(Beginning of DATA SEGMENT)

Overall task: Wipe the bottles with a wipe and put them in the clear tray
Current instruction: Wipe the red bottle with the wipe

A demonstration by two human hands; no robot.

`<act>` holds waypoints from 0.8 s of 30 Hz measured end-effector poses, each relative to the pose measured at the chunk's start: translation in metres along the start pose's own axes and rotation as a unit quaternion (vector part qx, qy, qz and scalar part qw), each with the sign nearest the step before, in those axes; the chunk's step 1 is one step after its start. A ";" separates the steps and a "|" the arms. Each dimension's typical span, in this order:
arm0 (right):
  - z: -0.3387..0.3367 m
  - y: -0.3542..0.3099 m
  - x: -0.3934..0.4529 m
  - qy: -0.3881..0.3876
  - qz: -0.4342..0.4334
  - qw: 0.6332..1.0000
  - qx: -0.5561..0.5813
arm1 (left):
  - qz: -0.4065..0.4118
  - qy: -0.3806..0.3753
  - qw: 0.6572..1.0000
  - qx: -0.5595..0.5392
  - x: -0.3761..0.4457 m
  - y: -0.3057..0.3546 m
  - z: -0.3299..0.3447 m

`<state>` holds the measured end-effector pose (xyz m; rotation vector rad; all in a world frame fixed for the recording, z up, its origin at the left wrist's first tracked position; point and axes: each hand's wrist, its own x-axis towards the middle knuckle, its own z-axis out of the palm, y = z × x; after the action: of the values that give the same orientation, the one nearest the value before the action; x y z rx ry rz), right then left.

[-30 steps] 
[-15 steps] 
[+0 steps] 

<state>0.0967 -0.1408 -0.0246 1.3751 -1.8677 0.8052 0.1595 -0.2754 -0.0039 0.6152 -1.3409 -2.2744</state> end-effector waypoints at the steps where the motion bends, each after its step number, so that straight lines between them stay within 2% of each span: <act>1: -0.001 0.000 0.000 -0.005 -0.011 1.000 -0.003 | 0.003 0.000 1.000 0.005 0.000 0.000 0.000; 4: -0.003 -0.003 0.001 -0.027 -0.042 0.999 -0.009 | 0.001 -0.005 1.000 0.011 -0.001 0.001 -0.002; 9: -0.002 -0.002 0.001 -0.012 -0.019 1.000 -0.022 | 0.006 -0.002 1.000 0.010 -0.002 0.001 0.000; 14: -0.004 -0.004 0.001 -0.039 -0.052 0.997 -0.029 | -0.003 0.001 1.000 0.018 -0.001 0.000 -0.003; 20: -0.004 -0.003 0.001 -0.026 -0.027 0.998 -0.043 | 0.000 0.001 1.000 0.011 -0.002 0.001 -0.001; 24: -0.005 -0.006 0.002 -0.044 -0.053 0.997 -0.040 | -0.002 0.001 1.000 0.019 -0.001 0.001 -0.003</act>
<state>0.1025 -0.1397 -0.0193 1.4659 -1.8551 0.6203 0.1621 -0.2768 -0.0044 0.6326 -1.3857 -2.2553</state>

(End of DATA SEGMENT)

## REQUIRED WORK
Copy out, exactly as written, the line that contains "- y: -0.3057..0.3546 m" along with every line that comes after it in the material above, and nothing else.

## ANSWER TO THIS EXERCISE
  - y: -0.3057..0.3546 m
  - z: -0.3299..0.3447 m

`<state>` holds the measured end-effector pose (xyz m; rotation vector rad; all in a world frame fixed for the recording, z up, its origin at the left wrist's first tracked position; point and axes: each hand's wrist, its own x-axis towards the middle knuckle, its own z-axis out of the palm, y = z × x; after the action: of the values that give the same orientation, the one nearest the value before the action; x y z rx ry rz), right then left.

[-30 steps] 
[-15 steps] 
[+0 steps] 

<state>0.0967 -0.1408 -0.0246 1.3751 -1.8677 0.8052 0.1595 -0.2754 -0.0039 0.6152 -1.3409 -2.2744</state> end-effector waypoints at the steps where the motion bends, each after its step number, so that straight lines between them stay within 2% of each span: <act>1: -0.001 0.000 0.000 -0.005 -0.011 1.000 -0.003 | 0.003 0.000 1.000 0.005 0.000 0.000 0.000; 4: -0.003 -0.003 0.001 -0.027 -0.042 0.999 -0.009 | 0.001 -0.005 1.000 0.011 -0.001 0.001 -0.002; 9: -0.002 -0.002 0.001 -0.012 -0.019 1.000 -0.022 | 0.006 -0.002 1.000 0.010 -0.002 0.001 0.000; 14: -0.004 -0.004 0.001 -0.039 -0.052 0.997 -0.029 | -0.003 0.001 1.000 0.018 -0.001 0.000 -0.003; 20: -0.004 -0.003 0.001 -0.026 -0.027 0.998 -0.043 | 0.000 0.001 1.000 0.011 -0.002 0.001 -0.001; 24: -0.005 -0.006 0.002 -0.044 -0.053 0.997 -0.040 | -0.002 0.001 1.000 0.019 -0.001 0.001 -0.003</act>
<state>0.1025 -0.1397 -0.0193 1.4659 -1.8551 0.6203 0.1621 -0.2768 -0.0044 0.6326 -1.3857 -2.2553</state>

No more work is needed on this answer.